Diabetic retinopathy is one of the best models for studying the role of epigenetics as a bridge between metabolic diseases and environment (diet). It has been previously described that low levels of serum folic acid and vitamin B12 (intermediates for DNA methylation that are found in many common nutrients) increase the risk of diabetic retinopathy27 and that global DNA methylation levels are associated with retinopathy in diabetic patients with progression in accordance with the severity of the disease28. In this study, we found that CpG methylation regulates pathways that are used as pharmacological targets in diabetic retinopathy progression, such as angiogenesis (ETS1, HES5, PRDM16) (Fig. 6B). Although anti-VEGF therapies are beneficial in some cases of proliferative diabetic retinopathy29, the short duration of the effect has been reported28. Our results suggest new avenues of research into the potential synergic effect of epigenetic-based treatments in conjunction with conventional anti-angiogenesis drugs.

In general, the prognosis of uveal melanoma patients once the tumor has spread from the eye to the liver is very poor; no effective treatment for advanced uveal melanoma exists at present. Novel targets for clinical trials are emerging to increase therapy options for uveal melanoma patients with metastasis30. Epigenetic knowledge is also making its contribution and a clinical trial with the histone-deacetylase inhibitor vorinostat (NCT01587352) is in progress. In addition, development of appropriate clinical trials requires the use of biomarkers that predict drug response. On the basis of their gene expression profile, uveal melanomas have been classified into those at low risk of metastasis (class 1) and those at high risk (class 2)21. We found that the promoter methylation of one of the genes (RAB31) included in the panel of genes associated with metastasis was also correlated with patient survival (Fig. 6C). Specifically, unmethylation of the RAB31 promoter is a predictor of poor outcome in uveal melanoma. Together with gene expression profiles, this finding may be clinically relevant in the management of these patients as a prognostic factor. Furthermore, a DNA-based marker may be preferable to RNA-based methods because such samples are easier to maintain for analytical purposes.

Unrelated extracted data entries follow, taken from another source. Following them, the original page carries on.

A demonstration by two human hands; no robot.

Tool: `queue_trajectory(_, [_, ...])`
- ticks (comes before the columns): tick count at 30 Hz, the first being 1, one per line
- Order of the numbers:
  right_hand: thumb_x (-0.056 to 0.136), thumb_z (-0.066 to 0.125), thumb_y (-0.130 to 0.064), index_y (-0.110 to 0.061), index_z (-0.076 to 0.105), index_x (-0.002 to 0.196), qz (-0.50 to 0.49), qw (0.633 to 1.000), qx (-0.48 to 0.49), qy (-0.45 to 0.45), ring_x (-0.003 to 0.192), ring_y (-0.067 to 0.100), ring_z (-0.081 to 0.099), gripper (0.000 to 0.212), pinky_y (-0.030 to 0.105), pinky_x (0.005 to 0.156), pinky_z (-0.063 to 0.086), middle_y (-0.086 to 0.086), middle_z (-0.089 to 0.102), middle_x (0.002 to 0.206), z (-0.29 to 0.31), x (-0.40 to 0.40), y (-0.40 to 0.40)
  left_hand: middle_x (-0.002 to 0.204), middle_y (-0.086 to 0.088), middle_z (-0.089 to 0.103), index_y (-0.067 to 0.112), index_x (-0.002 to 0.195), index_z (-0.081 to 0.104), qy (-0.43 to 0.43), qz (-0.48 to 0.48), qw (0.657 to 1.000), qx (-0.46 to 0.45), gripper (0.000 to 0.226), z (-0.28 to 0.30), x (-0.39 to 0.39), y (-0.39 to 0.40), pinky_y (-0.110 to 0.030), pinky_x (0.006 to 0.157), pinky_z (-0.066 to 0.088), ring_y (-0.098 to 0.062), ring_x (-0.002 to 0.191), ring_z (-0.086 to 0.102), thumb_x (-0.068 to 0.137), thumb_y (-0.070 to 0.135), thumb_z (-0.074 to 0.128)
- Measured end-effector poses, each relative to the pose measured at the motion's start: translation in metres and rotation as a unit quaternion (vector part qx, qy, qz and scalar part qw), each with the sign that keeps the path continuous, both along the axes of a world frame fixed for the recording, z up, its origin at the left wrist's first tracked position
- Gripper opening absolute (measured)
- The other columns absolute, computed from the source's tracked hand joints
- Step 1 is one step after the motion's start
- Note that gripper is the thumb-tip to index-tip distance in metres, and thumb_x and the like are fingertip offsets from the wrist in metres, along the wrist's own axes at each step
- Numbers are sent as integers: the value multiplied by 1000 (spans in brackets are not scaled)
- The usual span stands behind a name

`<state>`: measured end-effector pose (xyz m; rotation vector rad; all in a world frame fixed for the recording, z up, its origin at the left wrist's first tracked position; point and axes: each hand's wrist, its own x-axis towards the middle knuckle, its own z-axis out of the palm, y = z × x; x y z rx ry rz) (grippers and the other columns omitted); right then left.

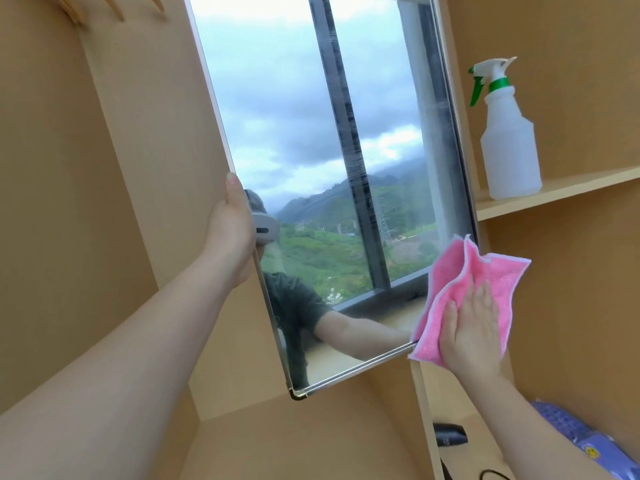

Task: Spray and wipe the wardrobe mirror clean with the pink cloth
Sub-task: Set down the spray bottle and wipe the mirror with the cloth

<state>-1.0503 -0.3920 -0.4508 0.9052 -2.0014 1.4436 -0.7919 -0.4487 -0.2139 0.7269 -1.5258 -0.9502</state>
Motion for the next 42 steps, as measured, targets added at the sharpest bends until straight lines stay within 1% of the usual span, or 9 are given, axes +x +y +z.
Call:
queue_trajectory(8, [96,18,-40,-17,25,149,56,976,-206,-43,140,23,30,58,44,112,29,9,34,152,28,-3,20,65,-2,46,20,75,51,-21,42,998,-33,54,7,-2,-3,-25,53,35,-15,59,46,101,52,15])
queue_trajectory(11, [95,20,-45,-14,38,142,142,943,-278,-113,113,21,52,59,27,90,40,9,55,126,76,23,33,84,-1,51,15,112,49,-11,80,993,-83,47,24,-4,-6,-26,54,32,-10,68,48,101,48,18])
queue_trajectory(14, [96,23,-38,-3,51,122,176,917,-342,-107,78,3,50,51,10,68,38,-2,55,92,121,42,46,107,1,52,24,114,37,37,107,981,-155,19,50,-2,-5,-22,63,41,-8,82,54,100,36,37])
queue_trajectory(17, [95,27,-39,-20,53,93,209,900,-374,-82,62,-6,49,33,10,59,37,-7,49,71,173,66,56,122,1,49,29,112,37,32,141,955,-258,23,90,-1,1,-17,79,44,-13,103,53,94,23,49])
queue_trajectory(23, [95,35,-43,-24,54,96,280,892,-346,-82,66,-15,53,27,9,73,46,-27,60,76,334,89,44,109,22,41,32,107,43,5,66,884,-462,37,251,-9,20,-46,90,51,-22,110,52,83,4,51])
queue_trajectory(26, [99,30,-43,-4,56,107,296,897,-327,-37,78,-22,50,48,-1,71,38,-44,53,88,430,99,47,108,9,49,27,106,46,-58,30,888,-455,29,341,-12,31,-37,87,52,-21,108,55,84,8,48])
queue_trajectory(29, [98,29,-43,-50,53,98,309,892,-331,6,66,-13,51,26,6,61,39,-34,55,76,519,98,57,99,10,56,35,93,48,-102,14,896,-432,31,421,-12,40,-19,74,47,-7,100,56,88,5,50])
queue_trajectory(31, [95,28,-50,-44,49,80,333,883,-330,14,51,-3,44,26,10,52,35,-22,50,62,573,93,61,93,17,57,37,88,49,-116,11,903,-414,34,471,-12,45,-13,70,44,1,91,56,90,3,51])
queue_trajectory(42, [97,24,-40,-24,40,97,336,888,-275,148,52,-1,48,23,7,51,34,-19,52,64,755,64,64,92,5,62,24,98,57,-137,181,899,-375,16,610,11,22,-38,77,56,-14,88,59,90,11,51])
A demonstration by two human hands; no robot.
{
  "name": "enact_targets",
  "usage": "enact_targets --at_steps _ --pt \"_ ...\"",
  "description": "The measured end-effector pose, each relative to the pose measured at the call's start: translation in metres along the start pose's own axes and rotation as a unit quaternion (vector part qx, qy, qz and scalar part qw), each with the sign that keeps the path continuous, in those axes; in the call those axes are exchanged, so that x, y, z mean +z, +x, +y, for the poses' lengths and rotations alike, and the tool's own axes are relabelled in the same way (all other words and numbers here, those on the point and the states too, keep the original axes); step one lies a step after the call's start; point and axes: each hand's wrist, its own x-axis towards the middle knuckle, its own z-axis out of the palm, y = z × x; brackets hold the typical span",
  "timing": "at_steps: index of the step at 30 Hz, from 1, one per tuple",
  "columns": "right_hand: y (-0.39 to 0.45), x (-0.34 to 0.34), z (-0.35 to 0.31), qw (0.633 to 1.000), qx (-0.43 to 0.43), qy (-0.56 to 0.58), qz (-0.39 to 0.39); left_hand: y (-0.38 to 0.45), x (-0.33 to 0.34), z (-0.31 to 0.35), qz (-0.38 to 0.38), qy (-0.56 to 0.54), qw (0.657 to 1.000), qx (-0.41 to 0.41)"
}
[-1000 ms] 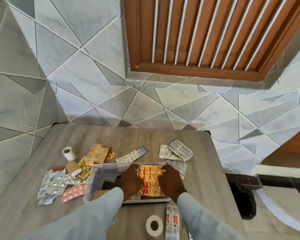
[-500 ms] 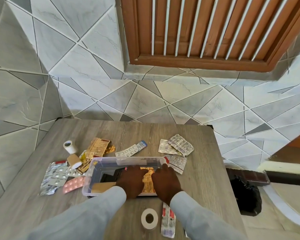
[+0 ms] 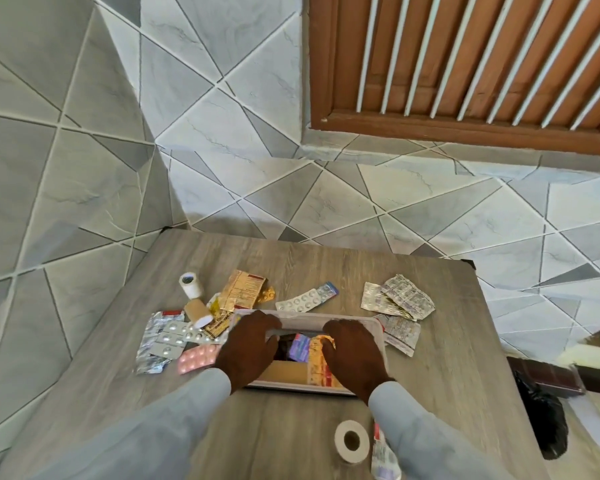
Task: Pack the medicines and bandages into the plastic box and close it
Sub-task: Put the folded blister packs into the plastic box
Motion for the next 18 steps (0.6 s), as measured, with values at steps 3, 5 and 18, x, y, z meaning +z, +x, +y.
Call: enact_targets --at_steps 3,5,18 --pt "0.009 0.011 -0.039 0.996 0.003 0.082 0.022 -0.006 -0.033 -0.04 0.037 -0.055 0.997 -0.042" --pt "0.013 0.018 -0.064 0.994 0.012 0.11 0.022 -0.006 -0.052 -0.07 0.06 -0.057 0.995 -0.056" --pt "0.032 0.073 -0.208 0.995 0.032 0.086 -0.032 0.012 -0.109 -0.188 0.012 -0.092 0.995 -0.034"
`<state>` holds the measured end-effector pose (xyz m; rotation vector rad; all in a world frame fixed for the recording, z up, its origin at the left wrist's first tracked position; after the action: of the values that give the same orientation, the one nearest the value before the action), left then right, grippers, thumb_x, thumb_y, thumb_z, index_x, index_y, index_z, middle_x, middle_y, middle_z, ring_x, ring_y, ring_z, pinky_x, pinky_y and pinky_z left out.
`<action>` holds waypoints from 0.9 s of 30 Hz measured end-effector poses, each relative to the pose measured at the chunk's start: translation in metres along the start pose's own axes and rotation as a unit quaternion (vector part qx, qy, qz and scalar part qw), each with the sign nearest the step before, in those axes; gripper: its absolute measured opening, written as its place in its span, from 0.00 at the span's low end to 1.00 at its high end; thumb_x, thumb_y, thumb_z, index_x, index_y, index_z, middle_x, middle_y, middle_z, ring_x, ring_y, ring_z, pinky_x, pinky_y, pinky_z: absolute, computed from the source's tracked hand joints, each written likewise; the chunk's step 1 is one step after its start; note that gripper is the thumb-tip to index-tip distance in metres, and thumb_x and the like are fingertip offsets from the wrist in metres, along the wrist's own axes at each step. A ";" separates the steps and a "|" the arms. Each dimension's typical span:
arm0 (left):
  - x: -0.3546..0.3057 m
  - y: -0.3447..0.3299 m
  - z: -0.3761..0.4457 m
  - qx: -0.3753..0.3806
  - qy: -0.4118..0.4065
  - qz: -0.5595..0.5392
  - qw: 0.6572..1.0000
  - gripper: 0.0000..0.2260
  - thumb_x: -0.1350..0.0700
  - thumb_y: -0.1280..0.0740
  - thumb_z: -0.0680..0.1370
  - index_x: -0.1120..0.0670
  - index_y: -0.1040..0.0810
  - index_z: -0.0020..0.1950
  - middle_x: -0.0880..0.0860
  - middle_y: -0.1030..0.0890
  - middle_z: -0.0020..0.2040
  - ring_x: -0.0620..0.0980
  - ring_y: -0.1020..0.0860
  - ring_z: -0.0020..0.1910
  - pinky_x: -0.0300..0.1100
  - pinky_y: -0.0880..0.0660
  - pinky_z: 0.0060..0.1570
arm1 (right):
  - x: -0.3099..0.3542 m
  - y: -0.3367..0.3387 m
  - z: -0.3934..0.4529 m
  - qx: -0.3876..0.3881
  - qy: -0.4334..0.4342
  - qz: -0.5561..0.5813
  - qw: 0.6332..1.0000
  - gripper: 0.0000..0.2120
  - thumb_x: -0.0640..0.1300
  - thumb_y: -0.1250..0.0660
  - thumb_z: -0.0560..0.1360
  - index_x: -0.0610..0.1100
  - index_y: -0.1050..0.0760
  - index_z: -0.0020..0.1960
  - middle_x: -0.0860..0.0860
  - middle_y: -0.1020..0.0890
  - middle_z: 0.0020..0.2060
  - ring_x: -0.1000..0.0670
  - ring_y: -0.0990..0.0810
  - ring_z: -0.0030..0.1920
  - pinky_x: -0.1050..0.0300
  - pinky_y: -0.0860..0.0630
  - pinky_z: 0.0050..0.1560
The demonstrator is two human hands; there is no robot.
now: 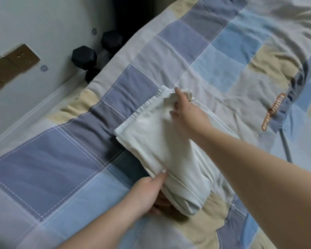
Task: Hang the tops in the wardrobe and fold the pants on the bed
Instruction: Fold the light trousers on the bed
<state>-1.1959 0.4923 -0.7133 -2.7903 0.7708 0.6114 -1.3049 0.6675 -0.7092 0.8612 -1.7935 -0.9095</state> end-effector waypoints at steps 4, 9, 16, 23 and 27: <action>-0.028 0.025 -0.028 -0.122 -0.368 0.304 0.870 0.24 0.33 0.44 0.75 0.53 0.28 0.36 0.48 0.23 0.28 0.46 0.24 0.30 0.45 0.27 0.34 | -0.005 -0.014 -0.039 -0.018 0.027 -0.031 0.999 0.33 0.56 0.43 0.78 0.51 0.54 0.78 0.49 0.42 0.76 0.47 0.45 0.75 0.43 0.48 0.73; -0.112 -0.007 0.008 -0.183 -0.569 0.442 0.669 0.16 0.47 0.40 0.79 0.48 0.24 0.65 0.49 0.25 0.66 0.50 0.31 0.69 0.51 0.38 0.69 | -0.023 -0.045 -0.096 -0.036 -0.017 -0.054 0.998 0.31 0.62 0.53 0.77 0.53 0.50 0.76 0.49 0.53 0.77 0.49 0.61 0.77 0.37 0.60 0.73; -0.114 0.017 0.124 -0.233 -0.269 0.708 0.611 0.34 0.30 0.58 0.74 0.41 0.57 0.77 0.49 0.60 0.79 0.52 0.61 0.77 0.67 0.55 0.69 | -0.050 -0.082 -0.077 0.041 -0.026 -0.086 0.995 0.34 0.68 0.56 0.75 0.57 0.59 0.77 0.49 0.61 0.77 0.49 0.67 0.75 0.36 0.68 0.69; -0.116 0.044 0.109 -0.259 -0.369 0.537 0.713 0.36 0.34 0.36 0.72 0.47 0.41 0.77 0.58 0.48 0.78 0.60 0.45 0.75 0.54 0.45 0.72 | -0.081 -0.063 -0.143 -0.191 -0.062 0.175 0.964 0.24 0.52 0.34 0.75 0.52 0.33 0.70 0.49 0.40 0.74 0.52 0.43 0.72 0.58 0.47 0.71; -0.121 0.060 0.100 -0.237 -0.322 0.595 0.697 0.44 0.26 0.48 0.66 0.47 0.50 0.78 0.57 0.41 0.74 0.61 0.40 0.72 0.55 0.39 0.70 | -0.095 -0.071 -0.172 -0.154 -0.158 0.226 0.949 0.33 0.57 0.33 0.73 0.58 0.42 0.74 0.51 0.46 0.74 0.52 0.47 0.73 0.56 0.46 0.71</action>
<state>-1.3561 0.5238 -0.7544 -1.6464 2.3899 2.0285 -1.1013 0.6763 -0.7566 0.0937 -1.9352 -1.0209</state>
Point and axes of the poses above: each hand's wrist, its own z-axis towards the middle knuckle, its own y-axis out of the back of the hand, x = y × z, the point moved 2 cm from there along z, towards the middle knuckle
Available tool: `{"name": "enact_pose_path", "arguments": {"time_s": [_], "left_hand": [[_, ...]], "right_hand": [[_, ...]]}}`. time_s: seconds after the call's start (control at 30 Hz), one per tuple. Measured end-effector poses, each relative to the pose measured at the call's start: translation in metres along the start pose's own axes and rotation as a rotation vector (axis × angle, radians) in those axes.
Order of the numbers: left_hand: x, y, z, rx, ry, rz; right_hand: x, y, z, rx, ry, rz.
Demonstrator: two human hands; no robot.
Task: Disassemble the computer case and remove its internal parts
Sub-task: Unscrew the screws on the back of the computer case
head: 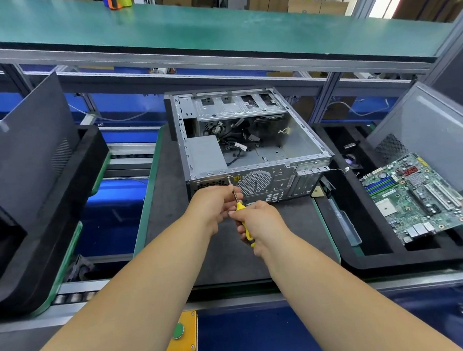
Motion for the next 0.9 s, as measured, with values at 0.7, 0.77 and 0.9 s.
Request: {"name": "enact_pose_path", "arguments": {"time_s": [0.7,0.77,0.9], "left_hand": [[0.012,0.002,0.009,0.176,-0.544,-0.316],[0.011,0.002,0.008,0.183,-0.558,-0.333],[0.007,0.004,0.003,0.175,-0.521,-0.355]], "right_hand": [[-0.014,-0.02,0.018,0.291,0.376,0.286],[-0.014,-0.015,0.012,0.214,0.282,0.224],[-0.009,-0.008,0.006,0.147,0.163,0.126]]}}
Point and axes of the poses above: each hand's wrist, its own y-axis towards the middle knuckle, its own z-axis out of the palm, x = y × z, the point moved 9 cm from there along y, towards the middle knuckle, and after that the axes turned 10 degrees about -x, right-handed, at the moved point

A study of retinoblastoma demonstrated for the first time that epigenetic alterations may be a major driver of the disease, rather than the classic genetic lesions31.The findings of our study, which included the largest collection of retinoblastoma primary samples so far examined, are in accordance with main observations of Zhang and collaborators. In addition, we demonstrate that CpG methylation changes are also found in the blood of retinoblastoma patients. As the most notable example, we identify epigenetic deregulation of the mir-17-92 cluster in retinoblastoma in blood and primary tumors from patients (Fig. 6C). miR-17-92, also known as oncomir-1, is among the most potent oncogenic miRNAs32. Its increased expression is associated with aggressiveness and proliferation of several tumor types, including retinoblastoma33. Genetic inactivation of the miR-17-92 cluster is sufficient to prevent retinoblastoma formation in in vivo murine models, similarly to the effect of Rb, p53 or Dicer inactivation34.

In summary, our work, and its associated freely accessible GEO database, provides a useful CpG methylation atlas for the section of the scientific community who are interested in gene regulation in the field of ophthalmology. The approach used in this study enriches for CpGs located in coding regions, however there are probably more methylation differences between CpGs found at intergenic regions, such as enhancers, that were missed and deserve further exploration. Through the discovery of new molecular pathways that are altered in ocular diseases our results give rise to a challenging scenario for clinical and basic research in eye diseases that lies beyond the “classic” pathways.

Methods

Subject collection

The study has been approved by the Ethics Committee at Bellvitge University Hospital (Ref. PR181/12 and PR132/14). All donors gave informed consent before being included in the study. Surgical specimens were handled in accordance with the tenets of the Declaration of Helsinki.

Human whole eyes were obtained from donors of the Banc de Sang i Teixits (BST) of the Catalan Ministry of Health (Barcelona, Spain). The cause of death in all adult subjects was multiorgan dysfunction and none of them had exhibited previous ocular diseases (see Supplementary Table S1). Whole eyes were preserved in ice until further dissection into specific tissues. Average postmortem time was 4.6 hours. Manual dissection of the eyes allows the isolation of the following tissue types: (i) iris, (ii) choroid/RPE/ciliary body, (iii) sclera and (iv) retina. Fetal tissue at 11, 14, 17 and 21 weeks of gestation were obtained from the Biobank of the Hospital Universitario Vall d’Hebron. Dissected tissues were immediately frozen in liquid nitrogen and maintained at −80 °C until required. DNA extraction was performed individually for each eye and tissue.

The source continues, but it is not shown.